▸ **Task instructions**: Where the records hold the string "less", show the whole line it sits on.

=== Materials provided ===

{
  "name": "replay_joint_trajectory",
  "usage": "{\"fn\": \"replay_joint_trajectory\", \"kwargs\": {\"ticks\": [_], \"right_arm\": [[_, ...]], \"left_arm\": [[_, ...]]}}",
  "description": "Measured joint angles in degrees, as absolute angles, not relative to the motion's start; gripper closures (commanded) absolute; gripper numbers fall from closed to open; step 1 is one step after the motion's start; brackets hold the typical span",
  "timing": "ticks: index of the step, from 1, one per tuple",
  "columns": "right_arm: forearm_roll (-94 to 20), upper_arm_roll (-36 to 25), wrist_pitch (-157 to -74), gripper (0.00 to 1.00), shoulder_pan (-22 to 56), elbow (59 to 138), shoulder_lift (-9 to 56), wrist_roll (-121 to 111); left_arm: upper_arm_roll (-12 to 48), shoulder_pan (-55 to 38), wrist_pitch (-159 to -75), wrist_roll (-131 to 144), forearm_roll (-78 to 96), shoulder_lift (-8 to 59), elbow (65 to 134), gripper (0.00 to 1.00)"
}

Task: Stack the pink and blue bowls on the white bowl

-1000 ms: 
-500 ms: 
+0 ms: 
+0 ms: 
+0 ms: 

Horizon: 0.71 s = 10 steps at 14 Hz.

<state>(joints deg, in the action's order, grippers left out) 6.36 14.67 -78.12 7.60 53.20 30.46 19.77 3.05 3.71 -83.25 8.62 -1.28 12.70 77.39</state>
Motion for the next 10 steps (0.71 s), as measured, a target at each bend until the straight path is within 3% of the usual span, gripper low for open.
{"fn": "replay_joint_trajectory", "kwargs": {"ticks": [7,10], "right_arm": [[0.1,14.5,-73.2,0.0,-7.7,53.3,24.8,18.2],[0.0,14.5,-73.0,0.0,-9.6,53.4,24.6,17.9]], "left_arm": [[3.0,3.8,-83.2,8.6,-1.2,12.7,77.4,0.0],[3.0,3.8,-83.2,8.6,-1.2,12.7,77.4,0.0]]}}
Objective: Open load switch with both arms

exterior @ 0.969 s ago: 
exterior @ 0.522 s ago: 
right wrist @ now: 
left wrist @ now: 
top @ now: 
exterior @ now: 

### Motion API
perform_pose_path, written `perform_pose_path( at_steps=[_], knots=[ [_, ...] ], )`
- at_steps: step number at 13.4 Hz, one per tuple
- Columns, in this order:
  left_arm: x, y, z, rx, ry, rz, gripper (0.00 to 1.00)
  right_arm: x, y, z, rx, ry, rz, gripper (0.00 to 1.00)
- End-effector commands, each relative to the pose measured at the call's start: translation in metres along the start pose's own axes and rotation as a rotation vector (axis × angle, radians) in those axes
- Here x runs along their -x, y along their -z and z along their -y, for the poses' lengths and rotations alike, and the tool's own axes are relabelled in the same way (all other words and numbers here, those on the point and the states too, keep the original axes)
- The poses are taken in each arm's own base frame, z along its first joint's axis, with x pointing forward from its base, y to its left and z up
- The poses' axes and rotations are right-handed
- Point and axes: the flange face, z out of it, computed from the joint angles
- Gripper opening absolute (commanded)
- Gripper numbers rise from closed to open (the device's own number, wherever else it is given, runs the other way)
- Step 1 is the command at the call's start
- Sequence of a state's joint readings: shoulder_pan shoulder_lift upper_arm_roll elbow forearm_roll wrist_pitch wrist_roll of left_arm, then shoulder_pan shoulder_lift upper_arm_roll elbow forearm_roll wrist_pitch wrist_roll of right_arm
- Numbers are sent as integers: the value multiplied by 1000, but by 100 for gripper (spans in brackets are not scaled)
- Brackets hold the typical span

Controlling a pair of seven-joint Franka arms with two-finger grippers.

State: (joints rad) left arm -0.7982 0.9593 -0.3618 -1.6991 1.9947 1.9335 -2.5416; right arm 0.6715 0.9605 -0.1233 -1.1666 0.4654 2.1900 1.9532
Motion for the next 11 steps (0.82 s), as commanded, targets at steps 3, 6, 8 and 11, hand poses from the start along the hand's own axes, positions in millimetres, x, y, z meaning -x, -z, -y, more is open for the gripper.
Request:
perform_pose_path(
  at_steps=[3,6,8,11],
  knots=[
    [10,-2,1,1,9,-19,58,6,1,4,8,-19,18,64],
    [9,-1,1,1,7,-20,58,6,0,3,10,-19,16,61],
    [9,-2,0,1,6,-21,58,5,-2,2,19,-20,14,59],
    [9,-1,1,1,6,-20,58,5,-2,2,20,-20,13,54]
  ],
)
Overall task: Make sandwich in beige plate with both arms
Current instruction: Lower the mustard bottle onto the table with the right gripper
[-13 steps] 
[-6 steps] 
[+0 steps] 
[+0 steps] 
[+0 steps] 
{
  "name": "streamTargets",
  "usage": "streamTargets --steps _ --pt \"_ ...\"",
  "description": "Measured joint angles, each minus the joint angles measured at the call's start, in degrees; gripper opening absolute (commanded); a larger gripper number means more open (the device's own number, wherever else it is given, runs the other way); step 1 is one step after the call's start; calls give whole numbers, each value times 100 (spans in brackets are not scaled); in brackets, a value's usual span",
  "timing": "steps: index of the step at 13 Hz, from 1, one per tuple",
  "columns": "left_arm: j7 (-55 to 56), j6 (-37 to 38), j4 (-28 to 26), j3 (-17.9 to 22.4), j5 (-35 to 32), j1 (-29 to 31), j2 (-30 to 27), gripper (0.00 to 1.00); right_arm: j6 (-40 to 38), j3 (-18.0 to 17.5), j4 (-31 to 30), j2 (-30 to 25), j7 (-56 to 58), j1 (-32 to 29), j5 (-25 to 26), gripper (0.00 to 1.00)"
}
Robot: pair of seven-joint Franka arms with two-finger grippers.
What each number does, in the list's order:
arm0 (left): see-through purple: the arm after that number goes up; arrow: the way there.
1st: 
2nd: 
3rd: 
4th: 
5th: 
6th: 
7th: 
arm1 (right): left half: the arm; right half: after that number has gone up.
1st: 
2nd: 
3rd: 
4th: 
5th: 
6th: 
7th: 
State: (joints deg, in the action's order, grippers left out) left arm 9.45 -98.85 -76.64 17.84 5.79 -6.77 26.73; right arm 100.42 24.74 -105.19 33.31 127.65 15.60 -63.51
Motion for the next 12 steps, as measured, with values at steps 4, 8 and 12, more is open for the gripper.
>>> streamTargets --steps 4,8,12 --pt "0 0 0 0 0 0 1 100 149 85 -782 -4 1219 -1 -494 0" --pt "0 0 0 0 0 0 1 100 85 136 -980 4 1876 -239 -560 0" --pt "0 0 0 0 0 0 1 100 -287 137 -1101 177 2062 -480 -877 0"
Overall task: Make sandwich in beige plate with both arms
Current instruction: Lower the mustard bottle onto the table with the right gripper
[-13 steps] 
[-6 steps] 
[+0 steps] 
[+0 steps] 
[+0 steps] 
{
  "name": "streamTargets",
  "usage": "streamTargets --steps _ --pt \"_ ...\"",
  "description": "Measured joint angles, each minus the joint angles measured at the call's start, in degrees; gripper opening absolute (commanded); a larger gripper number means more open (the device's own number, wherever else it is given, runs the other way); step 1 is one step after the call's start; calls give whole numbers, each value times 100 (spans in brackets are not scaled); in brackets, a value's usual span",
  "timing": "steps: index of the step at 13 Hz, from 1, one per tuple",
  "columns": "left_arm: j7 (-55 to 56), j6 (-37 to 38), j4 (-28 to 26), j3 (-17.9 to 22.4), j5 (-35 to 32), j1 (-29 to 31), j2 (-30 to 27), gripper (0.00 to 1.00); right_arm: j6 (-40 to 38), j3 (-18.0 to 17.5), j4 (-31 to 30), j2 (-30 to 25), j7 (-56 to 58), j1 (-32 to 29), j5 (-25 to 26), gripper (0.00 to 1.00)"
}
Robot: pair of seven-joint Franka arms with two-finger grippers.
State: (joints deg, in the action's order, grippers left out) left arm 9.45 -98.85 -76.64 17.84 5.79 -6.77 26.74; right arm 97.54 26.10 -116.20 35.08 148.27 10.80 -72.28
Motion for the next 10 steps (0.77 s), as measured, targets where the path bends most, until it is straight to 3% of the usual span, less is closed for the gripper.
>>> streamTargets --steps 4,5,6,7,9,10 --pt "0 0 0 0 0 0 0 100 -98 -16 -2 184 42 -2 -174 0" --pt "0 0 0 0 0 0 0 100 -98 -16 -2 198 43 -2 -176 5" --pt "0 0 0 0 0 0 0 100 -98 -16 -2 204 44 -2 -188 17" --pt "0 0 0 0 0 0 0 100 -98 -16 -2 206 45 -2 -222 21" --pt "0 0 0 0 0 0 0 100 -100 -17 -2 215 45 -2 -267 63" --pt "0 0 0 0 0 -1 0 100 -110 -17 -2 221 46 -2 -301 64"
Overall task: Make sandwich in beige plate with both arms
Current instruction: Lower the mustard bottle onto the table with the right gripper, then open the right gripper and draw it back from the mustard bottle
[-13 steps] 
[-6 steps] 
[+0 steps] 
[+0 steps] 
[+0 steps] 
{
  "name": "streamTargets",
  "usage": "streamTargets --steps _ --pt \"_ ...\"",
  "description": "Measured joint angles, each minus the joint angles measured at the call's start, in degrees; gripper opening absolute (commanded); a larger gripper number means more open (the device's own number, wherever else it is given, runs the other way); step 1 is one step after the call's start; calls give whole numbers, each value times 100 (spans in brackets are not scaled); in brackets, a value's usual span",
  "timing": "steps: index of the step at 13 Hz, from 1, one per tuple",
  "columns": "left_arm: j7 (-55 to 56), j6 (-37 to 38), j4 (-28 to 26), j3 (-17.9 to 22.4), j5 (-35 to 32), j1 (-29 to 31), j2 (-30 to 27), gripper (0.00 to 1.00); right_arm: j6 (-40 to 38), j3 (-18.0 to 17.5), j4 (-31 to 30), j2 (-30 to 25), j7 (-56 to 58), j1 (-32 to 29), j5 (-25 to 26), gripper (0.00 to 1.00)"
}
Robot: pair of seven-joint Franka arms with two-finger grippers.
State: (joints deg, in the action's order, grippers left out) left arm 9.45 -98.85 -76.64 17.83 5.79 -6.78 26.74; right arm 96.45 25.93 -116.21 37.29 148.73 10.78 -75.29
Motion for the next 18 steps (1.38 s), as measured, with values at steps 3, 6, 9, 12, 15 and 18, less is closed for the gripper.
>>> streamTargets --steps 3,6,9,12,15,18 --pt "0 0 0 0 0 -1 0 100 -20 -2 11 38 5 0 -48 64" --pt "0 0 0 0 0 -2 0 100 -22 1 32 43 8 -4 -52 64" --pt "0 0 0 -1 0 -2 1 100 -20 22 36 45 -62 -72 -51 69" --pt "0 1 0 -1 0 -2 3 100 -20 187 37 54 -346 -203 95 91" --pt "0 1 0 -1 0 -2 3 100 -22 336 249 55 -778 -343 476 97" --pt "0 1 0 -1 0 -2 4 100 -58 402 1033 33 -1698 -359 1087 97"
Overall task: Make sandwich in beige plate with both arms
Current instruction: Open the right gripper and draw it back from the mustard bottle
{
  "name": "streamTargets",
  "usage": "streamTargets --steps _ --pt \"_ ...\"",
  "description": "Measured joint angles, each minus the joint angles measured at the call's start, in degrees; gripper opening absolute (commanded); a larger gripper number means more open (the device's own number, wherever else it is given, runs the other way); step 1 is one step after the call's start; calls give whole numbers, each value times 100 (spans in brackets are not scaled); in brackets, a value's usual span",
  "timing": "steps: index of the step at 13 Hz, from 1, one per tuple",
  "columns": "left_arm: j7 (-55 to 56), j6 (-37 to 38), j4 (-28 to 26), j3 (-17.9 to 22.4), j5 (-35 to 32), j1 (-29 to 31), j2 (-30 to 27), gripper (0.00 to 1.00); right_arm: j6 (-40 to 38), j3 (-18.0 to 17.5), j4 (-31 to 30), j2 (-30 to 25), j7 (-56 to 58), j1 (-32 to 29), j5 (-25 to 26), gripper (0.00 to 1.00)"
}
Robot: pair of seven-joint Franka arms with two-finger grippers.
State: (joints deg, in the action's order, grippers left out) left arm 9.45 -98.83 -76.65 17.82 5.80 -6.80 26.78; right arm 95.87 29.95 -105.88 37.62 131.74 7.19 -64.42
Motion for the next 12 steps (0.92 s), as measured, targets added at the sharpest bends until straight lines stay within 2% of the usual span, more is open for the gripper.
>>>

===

▸ **Reply to the task**:
Motion for the next 10 steps (0.77 s), as measured, targets where the path bends most, until it is straight to 3% of the usual span, less is closed for the gripper.
Motion for the next 18 steps (1.38 s), as measured, with values at steps 3, 6, 9, 12, 15 and 18, less is closed for the gripper.

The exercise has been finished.